DIRECTIONS →
Reproduce each of the following records without any deviation.

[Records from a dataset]
──────────────────────────────

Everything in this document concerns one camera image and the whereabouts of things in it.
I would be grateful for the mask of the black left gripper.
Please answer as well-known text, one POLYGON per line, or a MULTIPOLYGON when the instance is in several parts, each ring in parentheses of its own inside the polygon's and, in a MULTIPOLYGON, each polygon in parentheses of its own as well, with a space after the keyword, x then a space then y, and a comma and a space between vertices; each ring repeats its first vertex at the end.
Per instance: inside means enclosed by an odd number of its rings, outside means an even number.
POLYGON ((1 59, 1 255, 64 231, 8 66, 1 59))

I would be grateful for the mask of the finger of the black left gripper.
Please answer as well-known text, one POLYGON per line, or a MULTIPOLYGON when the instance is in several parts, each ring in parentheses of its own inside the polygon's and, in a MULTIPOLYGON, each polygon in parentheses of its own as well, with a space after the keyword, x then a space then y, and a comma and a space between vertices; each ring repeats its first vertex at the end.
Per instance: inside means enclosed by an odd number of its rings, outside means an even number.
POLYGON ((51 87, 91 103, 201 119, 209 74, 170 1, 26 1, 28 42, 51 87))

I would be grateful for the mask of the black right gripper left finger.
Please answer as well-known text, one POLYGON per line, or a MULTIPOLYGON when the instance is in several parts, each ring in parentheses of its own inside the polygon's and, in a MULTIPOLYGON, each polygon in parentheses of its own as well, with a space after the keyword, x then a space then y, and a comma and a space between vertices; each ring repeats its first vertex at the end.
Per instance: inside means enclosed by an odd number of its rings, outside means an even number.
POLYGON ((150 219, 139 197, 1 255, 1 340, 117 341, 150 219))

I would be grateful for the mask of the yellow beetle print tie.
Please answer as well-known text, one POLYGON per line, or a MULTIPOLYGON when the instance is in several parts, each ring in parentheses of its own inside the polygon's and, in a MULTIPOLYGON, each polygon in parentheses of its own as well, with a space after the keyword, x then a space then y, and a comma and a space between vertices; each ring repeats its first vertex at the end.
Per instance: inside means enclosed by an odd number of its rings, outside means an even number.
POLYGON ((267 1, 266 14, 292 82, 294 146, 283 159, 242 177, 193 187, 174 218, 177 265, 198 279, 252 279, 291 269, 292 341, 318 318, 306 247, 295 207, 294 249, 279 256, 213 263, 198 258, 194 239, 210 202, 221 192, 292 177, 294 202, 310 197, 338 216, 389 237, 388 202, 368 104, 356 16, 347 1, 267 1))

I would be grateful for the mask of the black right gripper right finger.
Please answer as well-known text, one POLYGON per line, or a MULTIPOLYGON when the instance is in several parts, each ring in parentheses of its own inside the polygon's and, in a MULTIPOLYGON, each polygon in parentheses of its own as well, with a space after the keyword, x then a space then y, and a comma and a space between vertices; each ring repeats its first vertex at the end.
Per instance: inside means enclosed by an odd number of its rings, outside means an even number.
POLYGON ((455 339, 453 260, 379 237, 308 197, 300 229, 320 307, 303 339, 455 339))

──────────────────────────────

RESULT OF THE TASK →
Everything in this document concerns one camera image and the whereabouts of things in it.
I would be grateful for the mask of the black left gripper.
Please answer as well-known text, one POLYGON per line, or a MULTIPOLYGON when the instance is in several parts, each ring in parentheses of its own inside the polygon's and, in a MULTIPOLYGON, each polygon in parentheses of its own as well, with a space after the keyword, x then a space then y, and a comma and a space between vertices; each ring repeats its first vertex at the end.
Per instance: inside means enclosed by an odd number of its rings, outside means an even number.
POLYGON ((1 59, 1 255, 64 231, 8 66, 1 59))

I would be grateful for the mask of the finger of the black left gripper.
Please answer as well-known text, one POLYGON per line, or a MULTIPOLYGON when the instance is in several parts, each ring in parentheses of its own inside the polygon's and, in a MULTIPOLYGON, each polygon in parentheses of its own as well, with a space after the keyword, x then a space then y, and a comma and a space between vertices; each ring repeats its first vertex at the end.
Per instance: inside means enclosed by an odd number of its rings, outside means an even number.
POLYGON ((51 87, 91 103, 201 119, 209 74, 170 1, 26 1, 28 42, 51 87))

I would be grateful for the mask of the black right gripper left finger.
Please answer as well-known text, one POLYGON per line, or a MULTIPOLYGON when the instance is in several parts, each ring in parentheses of its own inside the polygon's and, in a MULTIPOLYGON, each polygon in parentheses of its own as well, with a space after the keyword, x then a space then y, and a comma and a space between vertices; each ring repeats its first vertex at the end.
Per instance: inside means enclosed by an odd number of its rings, outside means an even number.
POLYGON ((150 219, 139 197, 1 255, 1 340, 117 341, 150 219))

I would be grateful for the mask of the yellow beetle print tie.
Please answer as well-known text, one POLYGON per line, or a MULTIPOLYGON when the instance is in several parts, each ring in parentheses of its own inside the polygon's and, in a MULTIPOLYGON, each polygon in parentheses of its own as well, with a space after the keyword, x then a space then y, and a comma and a space between vertices; each ring repeats its first vertex at the end.
Per instance: inside means enclosed by an odd number of its rings, outside means an even number.
POLYGON ((267 1, 266 14, 292 82, 294 146, 283 159, 242 177, 193 187, 174 218, 177 265, 198 279, 252 279, 291 269, 292 341, 318 318, 306 247, 295 207, 294 249, 279 256, 213 263, 198 258, 194 239, 210 202, 221 192, 292 177, 294 202, 310 197, 338 216, 389 237, 388 202, 368 104, 356 16, 347 1, 267 1))

I would be grateful for the mask of the black right gripper right finger.
Please answer as well-known text, one POLYGON per line, or a MULTIPOLYGON when the instance is in several parts, each ring in parentheses of its own inside the polygon's and, in a MULTIPOLYGON, each polygon in parentheses of its own as well, with a space after the keyword, x then a space then y, and a comma and a space between vertices; each ring repeats its first vertex at the end.
Per instance: inside means enclosed by an odd number of its rings, outside means an even number.
POLYGON ((455 339, 453 260, 379 237, 308 197, 300 229, 320 307, 303 339, 455 339))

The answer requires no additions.